A modo de exordio, conviene decir que el alegato constituye la pieza discursiva que suele rendir el orador abogacil ante el auditorio forense mediante litigación verbal o escrita, basada en el debido diseño estratégico, cuyo propósito consiste en persuadir o convencer a los magistrados tribunalicios o fiscales de que las causas asumidas en defensas de sus clientes ameritan reivindicar la razón jurídica, en aras del triunfo de la verdad procesal y de la justicia.
Debido a la experiencia acumulada, hay que aseverar a ciencia cierta que la elocuencia forense pudo ser obra perdurable en el tiempo merced a los alegatos, aunque se tratare en principio del discurso fermentado en la mente calenturienta del orador abogacil, cuyo objetivo no fuere otro que persuadir al juez, procurando ganancia de causa, a través de argucias, subterfugios, artilugios, falacias o sofismas propios de cualquier peroración florida para calar en el corazón del administrador de justicia.
En versión contraria, el rétor abogacil tenía que ser sesudo con creces, de cuya sindéresis habrían de salir alegatos objetivos para hundir raíz en la razón del juez. Esto así, debido a que, en vez de causar persuasión, la litigación incursa vendría a granjearse convencimiento, máxime cuando el derecho dejó de verse como arte, donde solía prevalecer la valoración subjetiva de la obra estética, pero en el transcurso del tiempo esta disciplina epistémica quedó convertida en ciencia y tras de sí la justicia tuvo que estribarse en la verosimilitud o verdad aproximada.
A sabiendas de que sin derecho a la defensa letrada no hay justicia, toda persona objeto de un juzgamiento forense habrá de contar con un abogado litigante que asuma la asistencia técnica apropiada, por cuya razón el juez tendrá que verse entre alegatos adversativos, máxime ahora cuando existe la preceptiva garante de la debida formalidad jurídica del juicio justo y de la tutela judicial efectiva, derivada de la Carta Magna vigente y de la archiconocida legislación codificada que desde el año 2002 hasta hoy rige la materia.
En efecto, la defensa técnica que ha de tener cualquier justiciable vino a ser garantía básica del debido proceso de legalidad constitucional, tras quedar consagrada en las Cartas Magnas prohijadas en la cultura consuetudinaria de origen anglosajón y en la tradición civil-canónica y de igual manera fue reivindicada en los códigos legislativos imperantes en todo juicio justo, pero además consta como derecho fundamental en los tratados supranacionales de carácter universal y regional.

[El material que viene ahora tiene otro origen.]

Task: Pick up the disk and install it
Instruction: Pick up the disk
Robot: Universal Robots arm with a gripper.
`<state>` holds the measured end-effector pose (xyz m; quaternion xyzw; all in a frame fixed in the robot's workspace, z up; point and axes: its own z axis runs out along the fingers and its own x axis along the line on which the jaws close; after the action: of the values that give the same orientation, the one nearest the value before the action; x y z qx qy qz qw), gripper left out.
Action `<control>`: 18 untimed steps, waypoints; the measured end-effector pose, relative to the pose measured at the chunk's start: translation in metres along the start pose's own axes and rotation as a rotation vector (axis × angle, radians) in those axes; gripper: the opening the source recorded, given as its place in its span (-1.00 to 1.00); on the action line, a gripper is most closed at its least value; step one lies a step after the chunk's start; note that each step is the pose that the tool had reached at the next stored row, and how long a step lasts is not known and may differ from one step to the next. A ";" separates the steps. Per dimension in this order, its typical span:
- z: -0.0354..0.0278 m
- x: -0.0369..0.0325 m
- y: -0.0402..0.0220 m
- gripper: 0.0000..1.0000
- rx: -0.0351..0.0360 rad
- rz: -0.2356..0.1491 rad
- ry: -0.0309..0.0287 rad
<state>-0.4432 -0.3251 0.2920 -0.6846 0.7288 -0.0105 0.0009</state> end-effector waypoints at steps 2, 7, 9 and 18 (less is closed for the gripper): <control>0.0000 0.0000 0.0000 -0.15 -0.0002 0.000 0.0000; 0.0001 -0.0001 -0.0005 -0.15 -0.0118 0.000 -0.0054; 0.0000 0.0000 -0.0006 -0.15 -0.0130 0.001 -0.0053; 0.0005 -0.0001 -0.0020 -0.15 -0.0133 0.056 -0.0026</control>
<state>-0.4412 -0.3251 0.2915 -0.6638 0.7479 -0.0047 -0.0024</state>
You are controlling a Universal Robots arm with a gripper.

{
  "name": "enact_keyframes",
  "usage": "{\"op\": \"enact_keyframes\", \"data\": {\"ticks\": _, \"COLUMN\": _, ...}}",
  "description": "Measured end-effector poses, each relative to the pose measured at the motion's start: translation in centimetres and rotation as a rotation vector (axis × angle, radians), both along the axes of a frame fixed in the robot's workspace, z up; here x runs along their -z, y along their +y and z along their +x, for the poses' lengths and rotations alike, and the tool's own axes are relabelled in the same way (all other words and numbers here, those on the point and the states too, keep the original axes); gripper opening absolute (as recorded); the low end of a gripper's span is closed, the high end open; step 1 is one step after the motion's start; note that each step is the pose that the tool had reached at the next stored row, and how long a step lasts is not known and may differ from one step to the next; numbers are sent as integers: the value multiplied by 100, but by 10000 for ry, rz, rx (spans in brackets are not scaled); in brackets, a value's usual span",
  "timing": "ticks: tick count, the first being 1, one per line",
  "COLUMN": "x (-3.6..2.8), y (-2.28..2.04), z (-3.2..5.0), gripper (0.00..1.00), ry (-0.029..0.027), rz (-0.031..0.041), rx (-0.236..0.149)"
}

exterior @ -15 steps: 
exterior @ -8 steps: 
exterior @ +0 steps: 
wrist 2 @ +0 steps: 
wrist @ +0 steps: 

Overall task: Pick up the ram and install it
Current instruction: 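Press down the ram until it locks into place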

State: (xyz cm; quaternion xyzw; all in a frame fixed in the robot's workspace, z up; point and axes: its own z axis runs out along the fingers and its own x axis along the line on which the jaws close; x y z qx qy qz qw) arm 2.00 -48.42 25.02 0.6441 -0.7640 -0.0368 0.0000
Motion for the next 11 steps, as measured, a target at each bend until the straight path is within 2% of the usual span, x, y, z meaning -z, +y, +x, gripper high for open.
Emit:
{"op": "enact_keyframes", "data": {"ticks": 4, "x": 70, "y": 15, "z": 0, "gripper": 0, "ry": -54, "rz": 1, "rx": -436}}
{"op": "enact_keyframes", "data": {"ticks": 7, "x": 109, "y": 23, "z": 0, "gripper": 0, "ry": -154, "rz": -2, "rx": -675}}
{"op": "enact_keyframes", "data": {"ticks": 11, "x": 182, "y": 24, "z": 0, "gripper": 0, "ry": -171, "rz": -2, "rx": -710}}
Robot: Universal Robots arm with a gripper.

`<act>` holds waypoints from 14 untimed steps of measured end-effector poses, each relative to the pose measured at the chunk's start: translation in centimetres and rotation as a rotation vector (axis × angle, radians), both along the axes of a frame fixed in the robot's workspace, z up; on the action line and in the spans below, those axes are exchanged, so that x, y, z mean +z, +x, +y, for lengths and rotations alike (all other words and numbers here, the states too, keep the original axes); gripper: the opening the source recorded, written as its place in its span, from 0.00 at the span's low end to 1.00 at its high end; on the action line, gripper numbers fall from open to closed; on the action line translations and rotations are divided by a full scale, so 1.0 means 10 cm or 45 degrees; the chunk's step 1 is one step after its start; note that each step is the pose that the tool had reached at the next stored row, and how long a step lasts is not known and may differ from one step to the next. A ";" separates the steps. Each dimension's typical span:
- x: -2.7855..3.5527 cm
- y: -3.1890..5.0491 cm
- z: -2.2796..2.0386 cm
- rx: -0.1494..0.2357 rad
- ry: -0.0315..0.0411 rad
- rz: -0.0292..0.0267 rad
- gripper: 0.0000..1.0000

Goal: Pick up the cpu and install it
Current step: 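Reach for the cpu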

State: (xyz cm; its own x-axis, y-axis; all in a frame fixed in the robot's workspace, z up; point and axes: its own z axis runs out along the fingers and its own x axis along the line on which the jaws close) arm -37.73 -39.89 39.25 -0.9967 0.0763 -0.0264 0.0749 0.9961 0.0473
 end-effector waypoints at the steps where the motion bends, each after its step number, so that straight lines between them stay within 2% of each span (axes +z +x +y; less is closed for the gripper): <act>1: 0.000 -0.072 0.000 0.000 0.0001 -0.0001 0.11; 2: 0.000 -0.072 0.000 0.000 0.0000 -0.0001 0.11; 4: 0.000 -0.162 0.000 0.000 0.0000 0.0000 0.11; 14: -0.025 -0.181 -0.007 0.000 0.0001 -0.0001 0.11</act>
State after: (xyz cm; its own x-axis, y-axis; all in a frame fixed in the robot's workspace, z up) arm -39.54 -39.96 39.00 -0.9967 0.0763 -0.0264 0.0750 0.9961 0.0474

Así, las causas en derecho no cabrían calificarse ni de buenas ni de malas, ya que todo jurista abogacil frente a cualquier caso suele abstraerse para construir su hipótesis dotada de alguna de tales posibilidades, de suerte que el cliente puede ser inocente o culpable, o bien existe duda razonable en la pesquisa o acusación en ciernes de atribuírsele, pero sin parar mientes en semejantes conjeturas se trata de un justiciable que amerita contar con la debida defensa técnica con miras a reivindicar absolución, indulgencia, mitigación punitiva o la eventualidad de ser favorecido con determinado tecnicismo jurídico.
Como harto es sabido, en la abogacía confluyen el arte o técnica y el derecho o ciencia jurídica. De ahí que el litigante abogacil lleva sobre sus hombros la pesada carga de ejercer la consabida profesión liberal con honradez, lealtad, decoro, probidad y acrisolada honorabilidad con miras a reconocer ante todo que la magistratura del juez es depositaria del más sagrado poder, donde radica el asiento de la justicia administrada con independencia, imparcialidad y equidad para así garantizar los derechos fundamentales que le asisten a cualquier persona.
Empero, hasta aquí nada impide dejar sentado que la honrosa tarea del juez queda muy lejos de ser una senda engalanada de color de rosa, dado que igual que ayer, cuando Marco Tulio Cicerón solía jactarse de haber engatusado a los administradores de justicia, hoy también pueden existir émulos de este otrora orador que profesó la abogacía en las postrimerías de la época republicana en Roma, por cuanto el consabido tribuno era partidario de tomar cualquier tipo de causa y tras de sí proclamaba que en este arte la gloria del litigante consistía en hallar excelentes razones en apoyo del caso asumido y así puso de su lado un argumento veraz, máxime cuando la ley rara vez propicia la verdad absoluta.